··· Dataset ···

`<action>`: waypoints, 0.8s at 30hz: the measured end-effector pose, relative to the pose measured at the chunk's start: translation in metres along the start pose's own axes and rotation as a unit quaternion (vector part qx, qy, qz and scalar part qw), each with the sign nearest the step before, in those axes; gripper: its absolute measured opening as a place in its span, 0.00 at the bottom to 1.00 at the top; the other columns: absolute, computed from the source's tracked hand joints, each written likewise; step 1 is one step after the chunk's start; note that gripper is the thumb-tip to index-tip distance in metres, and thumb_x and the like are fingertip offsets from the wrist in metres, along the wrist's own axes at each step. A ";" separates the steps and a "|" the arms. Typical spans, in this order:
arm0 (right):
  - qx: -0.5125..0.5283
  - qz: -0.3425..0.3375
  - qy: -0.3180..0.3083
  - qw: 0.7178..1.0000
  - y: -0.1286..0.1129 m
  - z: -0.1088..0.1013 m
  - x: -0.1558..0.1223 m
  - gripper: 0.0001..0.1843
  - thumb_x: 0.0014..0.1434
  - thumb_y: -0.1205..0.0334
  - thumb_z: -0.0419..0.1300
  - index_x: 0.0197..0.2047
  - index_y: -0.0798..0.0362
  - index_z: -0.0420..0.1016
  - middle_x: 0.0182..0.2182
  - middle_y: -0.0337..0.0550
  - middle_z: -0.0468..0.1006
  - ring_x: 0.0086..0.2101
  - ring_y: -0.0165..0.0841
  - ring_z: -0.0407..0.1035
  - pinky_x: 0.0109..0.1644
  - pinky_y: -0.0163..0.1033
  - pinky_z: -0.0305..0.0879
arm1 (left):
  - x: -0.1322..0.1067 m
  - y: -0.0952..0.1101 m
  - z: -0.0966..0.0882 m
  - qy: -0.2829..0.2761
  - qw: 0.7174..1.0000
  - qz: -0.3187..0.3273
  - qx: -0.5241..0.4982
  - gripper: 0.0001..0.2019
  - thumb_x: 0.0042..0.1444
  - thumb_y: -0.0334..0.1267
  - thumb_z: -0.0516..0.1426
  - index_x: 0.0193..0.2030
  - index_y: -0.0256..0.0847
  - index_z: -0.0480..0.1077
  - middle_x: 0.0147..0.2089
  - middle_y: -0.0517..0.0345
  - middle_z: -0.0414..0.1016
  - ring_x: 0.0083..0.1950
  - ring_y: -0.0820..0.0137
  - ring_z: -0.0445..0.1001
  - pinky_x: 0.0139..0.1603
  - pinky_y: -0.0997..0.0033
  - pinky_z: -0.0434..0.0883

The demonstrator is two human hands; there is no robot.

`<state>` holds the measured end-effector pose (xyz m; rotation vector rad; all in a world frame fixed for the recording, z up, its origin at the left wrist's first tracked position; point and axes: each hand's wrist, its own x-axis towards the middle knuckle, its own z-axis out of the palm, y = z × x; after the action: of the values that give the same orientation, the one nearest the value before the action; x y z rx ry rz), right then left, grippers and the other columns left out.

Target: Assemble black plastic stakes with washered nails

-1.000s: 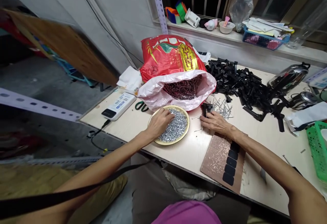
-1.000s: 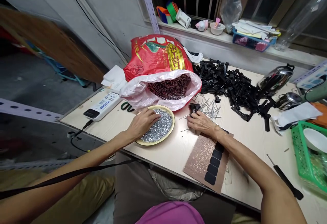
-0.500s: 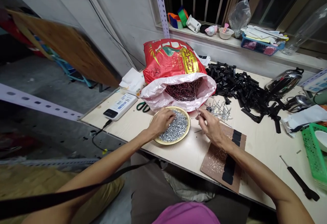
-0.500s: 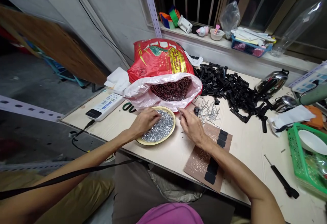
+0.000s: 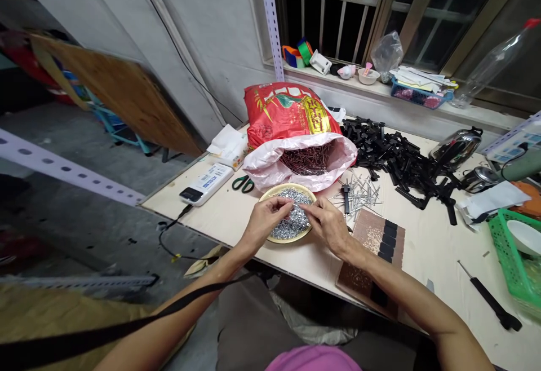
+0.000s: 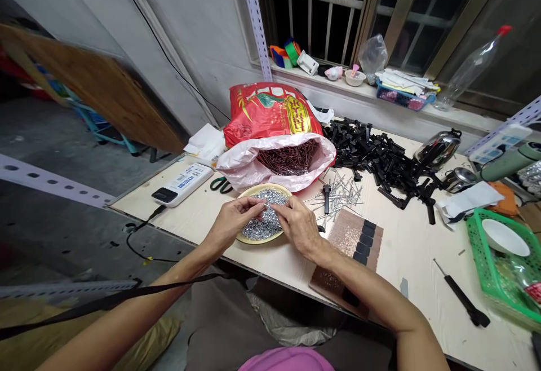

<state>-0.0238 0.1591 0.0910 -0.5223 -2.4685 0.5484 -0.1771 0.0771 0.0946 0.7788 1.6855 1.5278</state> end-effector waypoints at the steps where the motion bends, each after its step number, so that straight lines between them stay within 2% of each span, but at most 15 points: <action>1: -0.003 0.002 -0.001 1.000 -0.001 -0.001 0.000 0.16 0.62 0.69 0.56 0.51 0.48 0.76 0.30 0.39 0.67 0.30 0.28 0.64 0.31 0.31 0.61 | -0.001 0.000 0.000 0.002 1.000 -0.001 -0.005 0.15 0.37 0.47 0.64 0.27 0.36 0.76 0.20 0.62 0.71 0.24 0.74 0.67 0.29 0.73 0.67; 13: -0.060 0.004 -0.009 0.998 -0.003 -0.004 0.001 0.17 0.61 0.71 0.55 0.50 0.46 0.77 0.30 0.39 0.65 0.30 0.28 0.62 0.29 0.30 0.58 | -0.005 0.003 0.006 0.015 0.998 -0.026 -0.048 0.16 0.36 0.47 0.65 0.27 0.35 0.75 0.21 0.61 0.73 0.24 0.74 0.69 0.29 0.74 0.67; 18: -0.073 0.019 -0.019 0.997 0.001 -0.003 -0.002 0.16 0.61 0.70 0.56 0.50 0.47 0.77 0.29 0.39 0.65 0.30 0.29 0.62 0.28 0.31 0.56 | -0.006 0.003 0.008 0.017 1.000 0.021 0.001 0.13 0.40 0.45 0.63 0.27 0.37 0.75 0.21 0.61 0.73 0.24 0.73 0.70 0.30 0.73 0.68; 24: -0.072 0.029 -0.017 0.997 0.000 -0.005 -0.005 0.17 0.63 0.68 0.54 0.52 0.46 0.76 0.30 0.40 0.65 0.29 0.28 0.61 0.27 0.30 0.55 | -0.008 0.003 0.011 0.049 0.996 0.059 0.052 0.11 0.43 0.44 0.60 0.28 0.38 0.76 0.21 0.61 0.74 0.24 0.72 0.71 0.31 0.73 0.69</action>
<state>-0.0171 0.1578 0.0930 -0.6488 -2.5450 0.4079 -0.1637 0.0775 0.0978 0.8840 1.8331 1.5905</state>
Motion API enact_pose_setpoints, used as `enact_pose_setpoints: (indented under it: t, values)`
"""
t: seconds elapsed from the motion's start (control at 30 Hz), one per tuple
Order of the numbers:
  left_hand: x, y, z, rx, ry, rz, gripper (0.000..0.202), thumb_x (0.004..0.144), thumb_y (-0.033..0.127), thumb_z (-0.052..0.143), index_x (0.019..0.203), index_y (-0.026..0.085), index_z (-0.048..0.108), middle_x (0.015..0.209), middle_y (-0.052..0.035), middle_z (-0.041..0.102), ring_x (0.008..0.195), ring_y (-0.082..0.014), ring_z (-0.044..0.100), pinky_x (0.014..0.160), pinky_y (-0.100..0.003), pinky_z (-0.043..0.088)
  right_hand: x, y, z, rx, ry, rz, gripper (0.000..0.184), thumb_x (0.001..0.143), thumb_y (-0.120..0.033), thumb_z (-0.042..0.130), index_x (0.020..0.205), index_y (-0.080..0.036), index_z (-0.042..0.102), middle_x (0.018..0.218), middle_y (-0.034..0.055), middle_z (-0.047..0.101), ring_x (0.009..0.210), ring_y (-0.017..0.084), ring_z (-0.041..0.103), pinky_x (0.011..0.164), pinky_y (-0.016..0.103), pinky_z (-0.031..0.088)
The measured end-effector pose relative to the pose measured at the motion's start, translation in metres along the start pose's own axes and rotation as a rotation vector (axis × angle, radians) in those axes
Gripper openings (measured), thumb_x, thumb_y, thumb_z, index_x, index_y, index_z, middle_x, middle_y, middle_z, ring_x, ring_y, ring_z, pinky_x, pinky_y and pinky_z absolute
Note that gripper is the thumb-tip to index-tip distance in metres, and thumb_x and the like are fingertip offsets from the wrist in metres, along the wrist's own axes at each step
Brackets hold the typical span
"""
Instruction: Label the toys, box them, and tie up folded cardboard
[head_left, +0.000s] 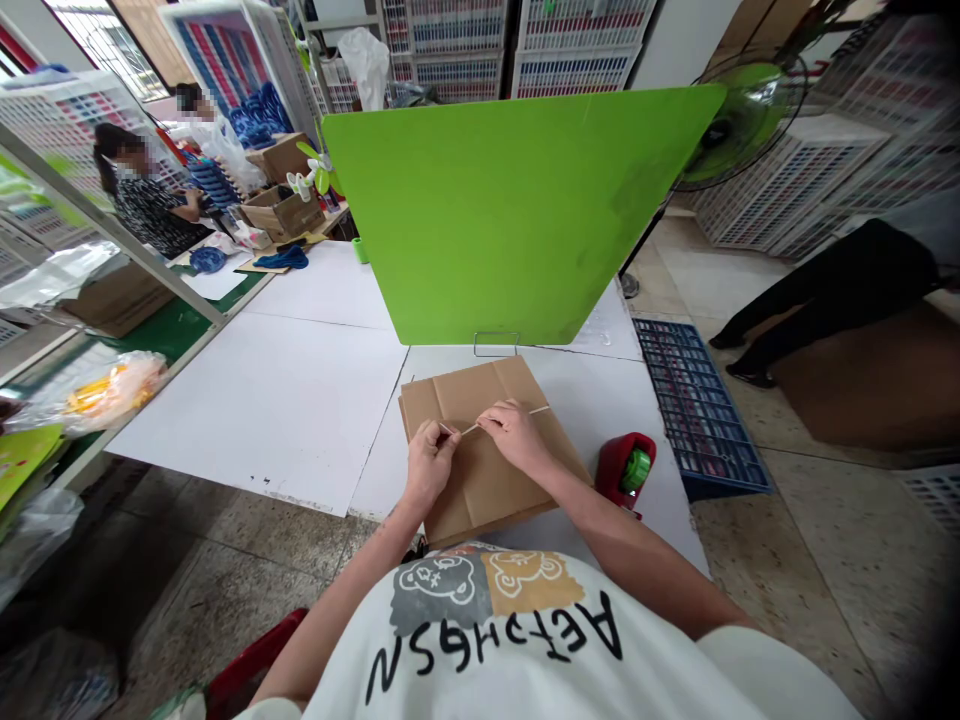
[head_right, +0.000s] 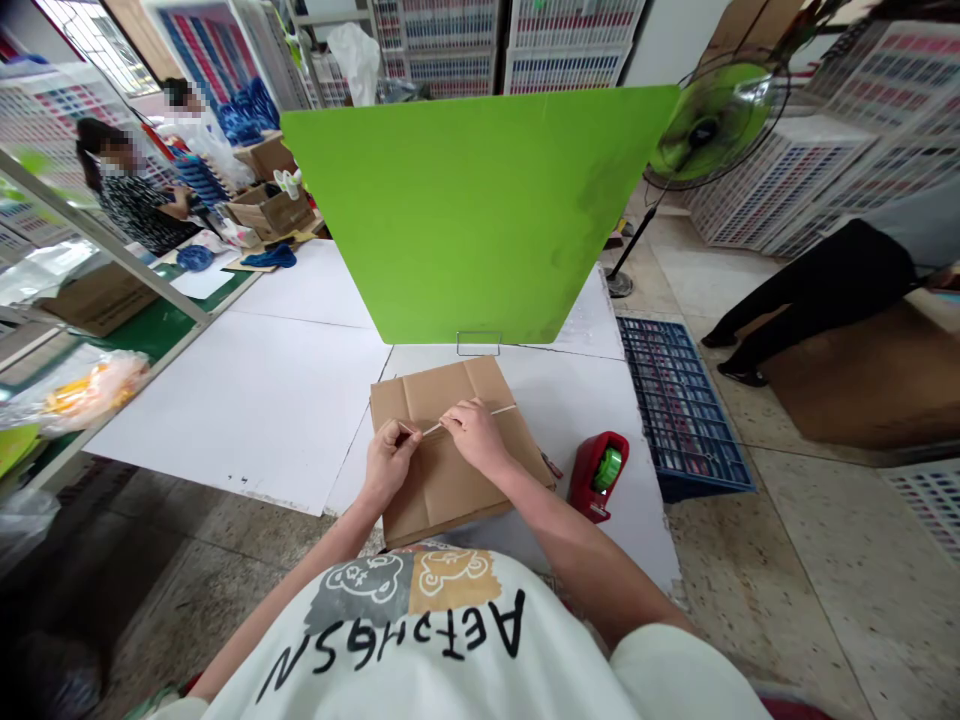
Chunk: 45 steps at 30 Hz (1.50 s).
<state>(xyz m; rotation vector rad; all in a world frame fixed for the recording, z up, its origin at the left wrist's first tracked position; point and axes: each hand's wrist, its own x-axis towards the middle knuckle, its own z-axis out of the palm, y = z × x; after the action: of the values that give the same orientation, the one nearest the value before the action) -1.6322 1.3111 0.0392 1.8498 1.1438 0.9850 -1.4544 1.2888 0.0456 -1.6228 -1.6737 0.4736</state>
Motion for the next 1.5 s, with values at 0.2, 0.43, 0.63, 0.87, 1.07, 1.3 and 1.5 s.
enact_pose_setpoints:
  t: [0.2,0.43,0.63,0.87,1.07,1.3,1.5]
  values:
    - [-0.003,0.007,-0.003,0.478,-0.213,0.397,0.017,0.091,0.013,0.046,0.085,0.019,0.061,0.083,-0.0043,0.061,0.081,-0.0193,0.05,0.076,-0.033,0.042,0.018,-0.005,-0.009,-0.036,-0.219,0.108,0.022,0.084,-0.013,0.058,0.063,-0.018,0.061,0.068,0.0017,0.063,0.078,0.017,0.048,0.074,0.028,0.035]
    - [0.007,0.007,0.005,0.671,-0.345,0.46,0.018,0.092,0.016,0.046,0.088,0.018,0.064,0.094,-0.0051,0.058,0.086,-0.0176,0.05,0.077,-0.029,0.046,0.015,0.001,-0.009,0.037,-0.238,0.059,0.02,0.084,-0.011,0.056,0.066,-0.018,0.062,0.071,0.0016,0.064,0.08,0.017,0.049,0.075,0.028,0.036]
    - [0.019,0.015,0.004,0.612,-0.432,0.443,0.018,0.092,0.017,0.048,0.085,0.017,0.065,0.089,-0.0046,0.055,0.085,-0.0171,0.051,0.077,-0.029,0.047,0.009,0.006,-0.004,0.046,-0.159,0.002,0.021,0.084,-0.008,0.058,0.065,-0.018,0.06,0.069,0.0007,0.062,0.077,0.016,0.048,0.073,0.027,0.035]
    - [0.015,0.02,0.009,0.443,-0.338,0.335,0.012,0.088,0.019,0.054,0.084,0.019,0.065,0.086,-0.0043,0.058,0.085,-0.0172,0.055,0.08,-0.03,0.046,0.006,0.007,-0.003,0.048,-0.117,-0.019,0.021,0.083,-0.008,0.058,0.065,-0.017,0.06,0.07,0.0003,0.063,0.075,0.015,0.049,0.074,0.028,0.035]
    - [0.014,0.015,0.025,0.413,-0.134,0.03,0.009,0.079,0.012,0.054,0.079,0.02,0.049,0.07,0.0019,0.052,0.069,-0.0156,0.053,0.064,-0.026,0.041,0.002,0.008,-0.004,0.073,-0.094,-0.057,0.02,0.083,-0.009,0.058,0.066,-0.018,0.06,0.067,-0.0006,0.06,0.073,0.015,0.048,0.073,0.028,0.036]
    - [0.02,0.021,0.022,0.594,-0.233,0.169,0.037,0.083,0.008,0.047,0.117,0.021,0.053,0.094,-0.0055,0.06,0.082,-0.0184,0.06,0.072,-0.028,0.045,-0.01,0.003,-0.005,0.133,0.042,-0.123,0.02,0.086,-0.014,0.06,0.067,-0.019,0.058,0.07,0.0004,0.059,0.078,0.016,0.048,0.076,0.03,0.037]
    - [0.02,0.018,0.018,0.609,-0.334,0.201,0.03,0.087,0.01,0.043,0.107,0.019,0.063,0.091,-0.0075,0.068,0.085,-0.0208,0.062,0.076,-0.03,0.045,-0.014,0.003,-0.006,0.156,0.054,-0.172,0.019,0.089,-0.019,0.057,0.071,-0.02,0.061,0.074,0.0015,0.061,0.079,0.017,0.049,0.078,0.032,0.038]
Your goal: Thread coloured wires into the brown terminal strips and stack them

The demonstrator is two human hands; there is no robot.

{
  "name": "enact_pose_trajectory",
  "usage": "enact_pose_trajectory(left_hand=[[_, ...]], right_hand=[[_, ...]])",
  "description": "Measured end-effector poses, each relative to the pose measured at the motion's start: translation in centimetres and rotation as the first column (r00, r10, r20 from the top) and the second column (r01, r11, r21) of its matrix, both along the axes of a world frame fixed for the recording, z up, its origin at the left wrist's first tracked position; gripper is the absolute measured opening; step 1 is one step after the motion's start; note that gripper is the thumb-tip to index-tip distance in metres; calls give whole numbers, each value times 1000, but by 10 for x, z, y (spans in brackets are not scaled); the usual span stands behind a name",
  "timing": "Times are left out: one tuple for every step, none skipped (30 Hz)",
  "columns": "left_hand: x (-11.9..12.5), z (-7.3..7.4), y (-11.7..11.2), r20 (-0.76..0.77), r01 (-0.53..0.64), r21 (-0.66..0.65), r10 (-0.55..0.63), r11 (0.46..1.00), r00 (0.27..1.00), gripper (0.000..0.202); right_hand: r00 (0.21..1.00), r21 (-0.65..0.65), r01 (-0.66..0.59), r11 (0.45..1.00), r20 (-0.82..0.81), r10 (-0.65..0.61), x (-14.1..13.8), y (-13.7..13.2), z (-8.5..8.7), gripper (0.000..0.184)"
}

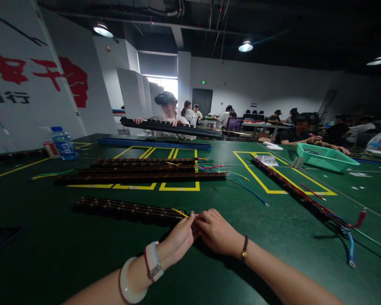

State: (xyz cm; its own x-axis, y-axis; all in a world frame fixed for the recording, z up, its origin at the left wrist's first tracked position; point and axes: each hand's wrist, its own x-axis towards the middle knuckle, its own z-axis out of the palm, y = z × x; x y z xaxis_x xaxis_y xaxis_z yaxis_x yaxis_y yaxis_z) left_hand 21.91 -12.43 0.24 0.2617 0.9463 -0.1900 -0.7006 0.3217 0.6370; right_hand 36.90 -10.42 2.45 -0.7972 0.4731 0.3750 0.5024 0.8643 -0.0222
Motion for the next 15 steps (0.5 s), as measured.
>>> enact_pose_trajectory(left_hand=[[0, 0, 0, 1, 9, 5, -9, 1000, 1000, 15], [-1, 1, -1, 1, 19, 10, -19, 1000, 1000, 17], [-1, 1, -1, 0, 26, 12, -26, 1000, 1000, 18], [-1, 2, -1, -2, 26, 11, -26, 1000, 1000, 18], [-1, 3, -1, -5, 22, 7, -22, 1000, 1000, 18], [-1, 5, -2, -9, 19, 1, -19, 1000, 1000, 18], [-1, 7, -2, -16, 20, -9, -20, 1000, 1000, 18], [-1, 9, -2, -25, 25, -21, -25, 999, 999, 19], [-1, 11, -3, -36, 33, -31, -34, 999, 999, 20], [-1, 13, -3, -46, 41, -40, -43, 998, 998, 21], [-2, 14, -4, -60, 47, -46, -50, 998, 997, 21], [-2, 15, -4, -77, 48, -49, -51, 998, 996, 21], [-3, 16, -4, -98, 41, -49, -46, 998, 994, 22], [-3, 16, -4, -116, 36, -46, -42, 998, 992, 22], [-4, 16, -4, -130, 40, -41, -45, 998, 991, 23]], right_hand=[[1000, -11, -3, 1000, -5, 3, 1, 0, 1, 32], [1000, -18, -3, 1000, -10, 3, 2, 0, 3, 36], [1000, -21, 2, 1000, -14, -2, 3, 0, 4, 38], [1000, -18, 13, 1000, -13, -14, 5, 1, 4, 37], [999, -8, 33, 999, -6, -33, 6, 2, 5, 34], [998, 6, 61, 998, 5, -61, 7, 3, 5, 29], [996, 21, 92, 996, 20, -93, 8, 3, 5, 22], [992, 33, 120, 992, 37, -122, 9, 4, 5, 16], [988, 37, 141, 989, 52, -143, 10, 5, 5, 11], [986, 30, 152, 988, 58, -153, 11, 5, 5, 7], [986, 11, 157, 988, 51, -157, 11, 6, 6, 4], [987, -18, 157, 987, 31, -156, 12, 7, 6, 2], [987, -56, 157, 986, -5, -158, 13, 7, 7, 2], [984, -105, 161, 981, -59, -168, 14, 8, 8, 4], [975, -160, 162, 974, -124, -183, 15, 9, 9, 6]])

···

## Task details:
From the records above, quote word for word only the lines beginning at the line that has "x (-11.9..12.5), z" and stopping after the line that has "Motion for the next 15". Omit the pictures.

## Answer below:
  "columns": "left_hand: x (-11.9..12.5), z (-7.3..7.4), y (-11.7..11.2), r20 (-0.76..0.77), r01 (-0.53..0.64), r21 (-0.66..0.65), r10 (-0.55..0.63), r11 (0.46..1.00), r00 (0.27..1.00), gripper (0.000..0.202); right_hand: r00 (0.21..1.00), r21 (-0.65..0.65), r01 (-0.66..0.59), r11 (0.45..1.00), r20 (-0.82..0.81), r10 (-0.65..0.61), x (-14.1..13.8), y (-13.7..13.2), z (-8.5..8.7), gripper (0.000..0.184)"
}


State: (xyz cm; its own x-axis, y-axis; all in a world frame fixed for the recording, z up, its origin at the left wrist's first tracked position; point and axes: each hand's wrist, its own x-axis towards the middle knuckle, its own z-axis out of the palm, y = z × x; x y z xaxis_x xaxis_y xaxis_z yaxis_x yaxis_y yaxis_z) left_hand 21.91 -12.43 0.24 0.2617 0.9463 -0.1900 -0.7006 0.3217 0.6370; right_hand 36.90 -10.42 2.45 -0.7972 0.4731 0.3750 0.5024 0.8643 -0.0222
Motion for the next 15 steps (0.5 s), as measured.

No additional output is expected.